Recommended approach for large files:
- Use
StreamingZipWriter::new(path)to write to disk (constant ~2-5MB memory) - Use network streams for real-time transmission
- Reserve
Vec<u8>/Cursorfor small temporary ZIPs (<100MB)
The implementation uses a 1MB buffer threshold to periodically flush compressed data to the writer, keeping compression memory low (~2-5MB) for all writer types. However, in-memory writers like Vec<u8> will still accumulate the full output.
See examples/arbitrary_writer.rs for more examples.
Supported Compression Methods
| Method | Description | Default | Feature Flag | Best For |
|---|---|---|---|---|
| DEFLATE (8) | Standard ZIP compression | ✓ | Always available | Text, source code, JSON, XML, CSV, XLSX |
| Stored (0) | No compression | - | Always available | Already compressed files (JPG, PNG, MP4, PDF) |
| Zstd (93) | Modern compression algorithm | - | zstd-support |
All text/data files, logs, databases |
Compression Method Selection Guide
Use DEFLATE (default) when:
- ✅ Maximum compatibility required (all ZIP tools support it)
- ✅ Working with: text files, source code, JSON, XML, CSV, HTML, XLSX
- ✅ Standard ZIP format compliance needed
Use Zstd when:
- ⚡ Best performance: 3.3x faster compression, 11-27x better compression ratio
- ✅ Working with: server logs, database dumps, repetitive data, large text files
- ✅ Backend/internal systems (don't need old tool compatibility)
- ✅ Processing large volumes of data
Use Stored (no compression) when:
- ✅ Files are already compressed: JPEG, PNG, GIF, MP4, MOV, PDF, ZIP, GZ
- ✅ Need fastest possible archive creation
- ✅ CPU resources are limited
Performance Benchmarks
s-zip includes comprehensive benchmarks to compare compression methods:
# Run all benchmarks with Zstd support
./run_benchmarks.sh
# Or run individual benchmark suites
cargo bench --features zstd-support --bench compression_bench
cargo bench --features zstd-support --bench read_bench
cargo bench --features async --bench async_bench
Benchmarks measure:
- Compression speed: Write throughput for different compression methods and levels
- Decompression speed: Read throughput for various compressed formats
- Parallel compression: Multi-core performance with bounded memory
- Data patterns: Highly compressible text, random data, and mixed workloads
- File sizes: From 1KB to 500MB to test scaling characteristics and memory constraints
- Multiple entries: Performance with 100+ files in a single archive
Parallel Compression Benchmarks
Run memory-constrained parallel compression tests:
# Test with 100MB files (400MB total)
cargo run --example parallel_memory_test --features async --release
# Test with 500MB files (2GB total) - Extreme test
cargo run --example parallel_500mb_test --features async --release
# Full demo with all configurations
cargo run --example parallel_compression --features async --release
Verified Results:
- ✅ 2-2.4x speedup on multi-core systems
- ✅ Processing 2GB data with <6MB memory increase
- ✅ Memory usage independent of file size (0.3% ratio)
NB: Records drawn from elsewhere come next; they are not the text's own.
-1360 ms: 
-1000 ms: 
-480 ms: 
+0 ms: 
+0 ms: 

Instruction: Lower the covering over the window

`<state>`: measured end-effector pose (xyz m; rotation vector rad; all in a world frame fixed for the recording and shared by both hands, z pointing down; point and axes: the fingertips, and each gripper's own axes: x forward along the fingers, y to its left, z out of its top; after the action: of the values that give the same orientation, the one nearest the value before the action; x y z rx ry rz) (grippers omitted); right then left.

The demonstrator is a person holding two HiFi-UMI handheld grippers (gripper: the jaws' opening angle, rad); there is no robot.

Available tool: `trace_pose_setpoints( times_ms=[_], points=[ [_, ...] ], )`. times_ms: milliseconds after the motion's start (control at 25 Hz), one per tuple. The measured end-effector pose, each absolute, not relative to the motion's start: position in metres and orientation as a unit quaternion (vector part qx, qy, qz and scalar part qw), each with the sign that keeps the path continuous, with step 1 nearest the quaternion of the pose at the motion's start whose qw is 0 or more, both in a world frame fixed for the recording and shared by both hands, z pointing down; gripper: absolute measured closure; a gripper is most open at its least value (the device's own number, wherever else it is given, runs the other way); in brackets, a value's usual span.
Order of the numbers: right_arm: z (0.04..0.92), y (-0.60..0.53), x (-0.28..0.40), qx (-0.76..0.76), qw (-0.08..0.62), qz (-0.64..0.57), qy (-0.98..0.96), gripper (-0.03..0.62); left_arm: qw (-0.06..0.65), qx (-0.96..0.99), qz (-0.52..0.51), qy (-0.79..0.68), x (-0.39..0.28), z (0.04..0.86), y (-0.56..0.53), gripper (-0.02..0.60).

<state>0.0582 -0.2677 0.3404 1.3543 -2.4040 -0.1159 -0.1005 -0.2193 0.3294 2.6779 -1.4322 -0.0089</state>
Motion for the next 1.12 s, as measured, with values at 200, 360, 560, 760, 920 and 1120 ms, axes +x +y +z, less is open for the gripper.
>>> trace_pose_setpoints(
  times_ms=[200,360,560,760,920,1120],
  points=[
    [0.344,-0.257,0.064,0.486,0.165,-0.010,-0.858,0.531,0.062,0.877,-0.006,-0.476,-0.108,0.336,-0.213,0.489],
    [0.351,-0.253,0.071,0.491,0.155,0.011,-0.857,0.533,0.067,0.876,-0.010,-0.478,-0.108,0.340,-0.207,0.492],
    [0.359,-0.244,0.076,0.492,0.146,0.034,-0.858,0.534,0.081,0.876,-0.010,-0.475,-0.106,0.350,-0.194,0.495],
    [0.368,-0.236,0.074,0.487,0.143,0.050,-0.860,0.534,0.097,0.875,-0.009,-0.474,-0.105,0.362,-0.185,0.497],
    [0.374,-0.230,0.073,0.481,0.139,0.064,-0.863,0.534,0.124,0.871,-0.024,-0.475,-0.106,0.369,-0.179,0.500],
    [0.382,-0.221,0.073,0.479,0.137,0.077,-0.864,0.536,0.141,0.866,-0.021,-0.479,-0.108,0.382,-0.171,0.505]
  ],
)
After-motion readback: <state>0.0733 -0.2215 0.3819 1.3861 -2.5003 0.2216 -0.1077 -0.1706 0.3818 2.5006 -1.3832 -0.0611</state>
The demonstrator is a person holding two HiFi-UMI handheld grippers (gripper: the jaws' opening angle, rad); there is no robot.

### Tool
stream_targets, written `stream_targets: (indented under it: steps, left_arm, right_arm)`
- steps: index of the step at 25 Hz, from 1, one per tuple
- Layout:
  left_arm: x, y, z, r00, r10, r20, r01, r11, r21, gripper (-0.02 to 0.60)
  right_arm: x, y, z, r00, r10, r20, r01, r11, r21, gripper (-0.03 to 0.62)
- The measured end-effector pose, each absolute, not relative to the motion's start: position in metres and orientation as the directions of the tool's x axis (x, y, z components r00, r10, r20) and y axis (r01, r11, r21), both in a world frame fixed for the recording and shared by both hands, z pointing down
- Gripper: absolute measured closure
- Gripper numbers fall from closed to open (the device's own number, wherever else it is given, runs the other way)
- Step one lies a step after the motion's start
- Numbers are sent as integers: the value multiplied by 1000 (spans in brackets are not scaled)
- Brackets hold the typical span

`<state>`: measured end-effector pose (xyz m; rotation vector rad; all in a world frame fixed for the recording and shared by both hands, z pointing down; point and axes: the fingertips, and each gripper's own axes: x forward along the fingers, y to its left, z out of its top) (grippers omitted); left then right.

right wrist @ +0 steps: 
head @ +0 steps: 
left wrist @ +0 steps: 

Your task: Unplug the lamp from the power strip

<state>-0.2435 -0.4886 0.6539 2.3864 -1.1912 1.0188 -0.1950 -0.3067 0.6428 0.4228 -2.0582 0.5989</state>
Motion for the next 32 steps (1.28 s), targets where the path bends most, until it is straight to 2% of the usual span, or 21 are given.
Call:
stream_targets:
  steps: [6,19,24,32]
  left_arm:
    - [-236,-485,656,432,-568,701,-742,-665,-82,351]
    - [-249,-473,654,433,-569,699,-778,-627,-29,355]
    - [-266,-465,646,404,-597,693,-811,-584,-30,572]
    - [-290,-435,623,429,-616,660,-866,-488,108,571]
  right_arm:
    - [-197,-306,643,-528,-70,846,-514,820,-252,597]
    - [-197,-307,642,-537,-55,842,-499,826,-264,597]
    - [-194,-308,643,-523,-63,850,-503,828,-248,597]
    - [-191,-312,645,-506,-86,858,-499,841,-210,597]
- ✅ No memory spikes across all configurations
- ✅ Linear scaling up to 4 cores
Results are saved to target/criterion/ with HTML reports showing detailed statistics, comparisons, and performance graphs.
Quick Comparison Results
File Size (1MB Compressible Data)
| Method | Compressed Size | Ratio | Speed |
|---|---|---|---|
| DEFLATE level 6 | 3.16 KB | 0.31% | ~610 MiB/s |
| DEFLATE level 9 | 3.16 KB | 0.31% | ~494 MiB/s |
| Zstd level 3 | 281 bytes | 0.03% | ~2.0 GiB/s ⚡ |
| Zstd level 10 | 358 bytes | 0.03% | ~370 MiB/s |
Key Insights:
- ✅ Zstd level 3 is 11x smaller and 3.3x faster than DEFLATE on repetitive data
- ✅ For 10MB data: Zstd = 1.12 KB vs DEFLATE = 29.97 KB (27x better!)
- ✅ Random data: All methods ~100% (both handle incompressible data efficiently)
- ✅ Memory: ~2-5 MB constant regardless of file size
- ✅ CPU: Zstd level 3 uses less CPU than DEFLATE level 9
💡 Recommendation: Use Zstd level 3 for best performance and compression. Only use DEFLATE when compatibility with older tools is required.
📊 Full Analysis: See BENCHMARK_RESULTS.md for detailed performance data including:
- Complete speed benchmarks (1KB to 10MB)
- Memory profiling
- CPU usage analysis
- Multiple compression levels comparison
- Random vs compressible data patterns
Migration Guide
Upgrading from v0.9.x to v0.10.0
Zero Breaking Changes! The v0.10.0 release is fully backward compatible.
What's New:
- 🚀 Parallel Compression - 2-4x faster with multi-core CPUs
- 🧠 Bounded Memory - Semaphore-based concurrency limits (conservative: 8MB, balanced: 16MB, aggressive: 32MB)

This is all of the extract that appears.